**Task item**. Without the images, repeat every line of the listing verbatim.

**Input data**.
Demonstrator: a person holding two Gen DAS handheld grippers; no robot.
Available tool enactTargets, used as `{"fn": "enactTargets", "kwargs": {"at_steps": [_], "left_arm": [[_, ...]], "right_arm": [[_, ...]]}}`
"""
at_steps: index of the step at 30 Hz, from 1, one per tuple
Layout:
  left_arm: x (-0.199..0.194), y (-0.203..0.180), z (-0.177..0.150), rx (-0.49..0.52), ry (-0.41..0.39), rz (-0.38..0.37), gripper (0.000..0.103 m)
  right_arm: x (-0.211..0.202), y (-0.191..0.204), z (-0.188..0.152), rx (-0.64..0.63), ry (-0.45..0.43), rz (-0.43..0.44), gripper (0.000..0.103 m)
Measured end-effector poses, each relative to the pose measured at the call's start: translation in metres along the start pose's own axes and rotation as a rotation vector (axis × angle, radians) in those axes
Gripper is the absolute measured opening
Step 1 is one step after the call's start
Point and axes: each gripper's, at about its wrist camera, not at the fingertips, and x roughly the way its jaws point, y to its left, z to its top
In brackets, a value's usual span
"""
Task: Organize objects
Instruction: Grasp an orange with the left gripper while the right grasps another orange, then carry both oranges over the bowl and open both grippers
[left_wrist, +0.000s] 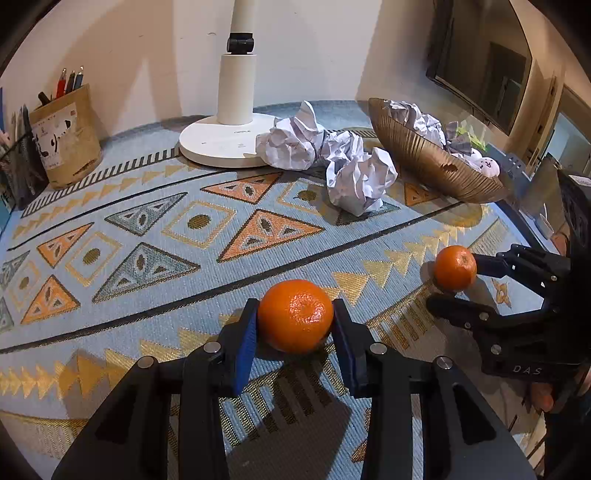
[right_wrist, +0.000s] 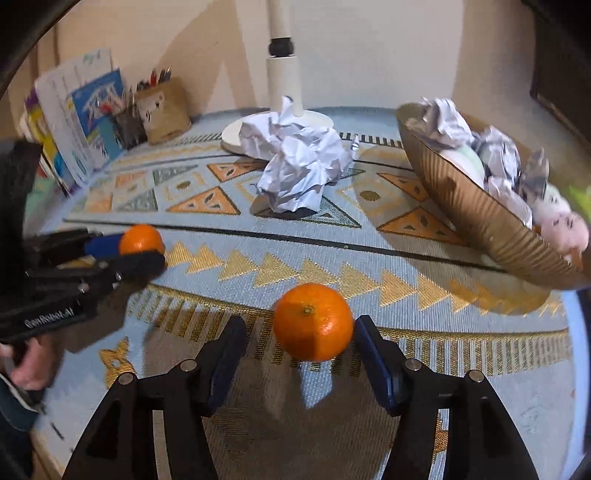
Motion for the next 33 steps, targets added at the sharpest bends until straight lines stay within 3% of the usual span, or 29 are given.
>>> {"fn": "enactTargets", "kwargs": {"at_steps": [3,5,13,16,20,25,29,33], "left_arm": [[0.000,0.000,0.000,-0.001,0.001,-0.002,0.036],[0.000,0.000,0.000,-0.001,0.000,-0.001,0.036],[-0.012,-0.014,0.005,0.041,-0.034,0.030,0.035],[-0.033,-0.031,0.028,0.071,-0.095,-0.010,0.035],[-0.056,-0.058,0.080,0.084,-0.190,-0.102,0.035],[-0.051,-0.105,0.140,0.107,-0.278,-0.150,0.035],[-0.025,-0.132,0.168,0.063,-0.272,-0.192,0.035],[0.003,-0.153,0.174,0.076,-0.246,-0.189,0.035]], "right_arm": [[0.000,0.001,0.000,-0.013,-0.011,-0.031,0.058],[-0.001,-0.004,0.000,0.013,-0.021,-0.047,0.039],[-0.014,0.000,-0.003,0.014,-0.083,-0.048,0.038],[-0.027,-0.009,-0.004,0.056,-0.115,-0.016,0.038],[-0.064,-0.042,0.000,0.133,-0.182,-0.031,0.038],[-0.139,-0.110,0.022,0.280,-0.372,-0.099,0.038],[-0.173,-0.163,0.040,0.438,-0.463,-0.146,0.038],[-0.169,-0.182,0.053,0.453,-0.448,-0.172,0.038]]}}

**Problem solution**.
Demonstrator: a person holding two Gen DAS handheld grippers; no robot.
Available tool enactTargets, used as `{"fn": "enactTargets", "kwargs": {"at_steps": [_], "left_arm": [[_, ...]], "right_arm": [[_, ...]]}}`
"""
at_steps: index of the step at 30 Hz, from 1, one per tuple
Layout:
  left_arm: x (-0.199..0.194), y (-0.203..0.180), z (-0.177..0.150), rx (-0.49..0.52), ry (-0.41..0.39), rz (-0.38..0.37), gripper (0.000..0.103 m)
  right_arm: x (-0.211..0.202), y (-0.191..0.204), z (-0.188..0.152), rx (-0.64..0.63), ry (-0.45..0.43), rz (-0.43..0.44), gripper (0.000..0.103 m)
Measured end-effector poses, each relative to the pose measured at the call's start: translation in metres along the start pose's own axes and rotation as a rotation vector (axis × angle, radians) in those axes
Gripper is the absolute measured opening
Step 1 is one step after the call's start
Point and axes: each gripper's, at about its wrist camera, not at the fingertips, and x roughly the way its jaws point, y to its left, z to its top
In brackets, a value's usual span
"""
Task: Organize objects
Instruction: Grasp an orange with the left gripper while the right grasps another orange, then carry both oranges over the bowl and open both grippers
[left_wrist, +0.000s] 
[right_wrist, +0.000s] 
Motion for the next 33 steps, targets added at the sharpest bends until straight lines stay within 3% of the usual span, or 29 are given.
>>> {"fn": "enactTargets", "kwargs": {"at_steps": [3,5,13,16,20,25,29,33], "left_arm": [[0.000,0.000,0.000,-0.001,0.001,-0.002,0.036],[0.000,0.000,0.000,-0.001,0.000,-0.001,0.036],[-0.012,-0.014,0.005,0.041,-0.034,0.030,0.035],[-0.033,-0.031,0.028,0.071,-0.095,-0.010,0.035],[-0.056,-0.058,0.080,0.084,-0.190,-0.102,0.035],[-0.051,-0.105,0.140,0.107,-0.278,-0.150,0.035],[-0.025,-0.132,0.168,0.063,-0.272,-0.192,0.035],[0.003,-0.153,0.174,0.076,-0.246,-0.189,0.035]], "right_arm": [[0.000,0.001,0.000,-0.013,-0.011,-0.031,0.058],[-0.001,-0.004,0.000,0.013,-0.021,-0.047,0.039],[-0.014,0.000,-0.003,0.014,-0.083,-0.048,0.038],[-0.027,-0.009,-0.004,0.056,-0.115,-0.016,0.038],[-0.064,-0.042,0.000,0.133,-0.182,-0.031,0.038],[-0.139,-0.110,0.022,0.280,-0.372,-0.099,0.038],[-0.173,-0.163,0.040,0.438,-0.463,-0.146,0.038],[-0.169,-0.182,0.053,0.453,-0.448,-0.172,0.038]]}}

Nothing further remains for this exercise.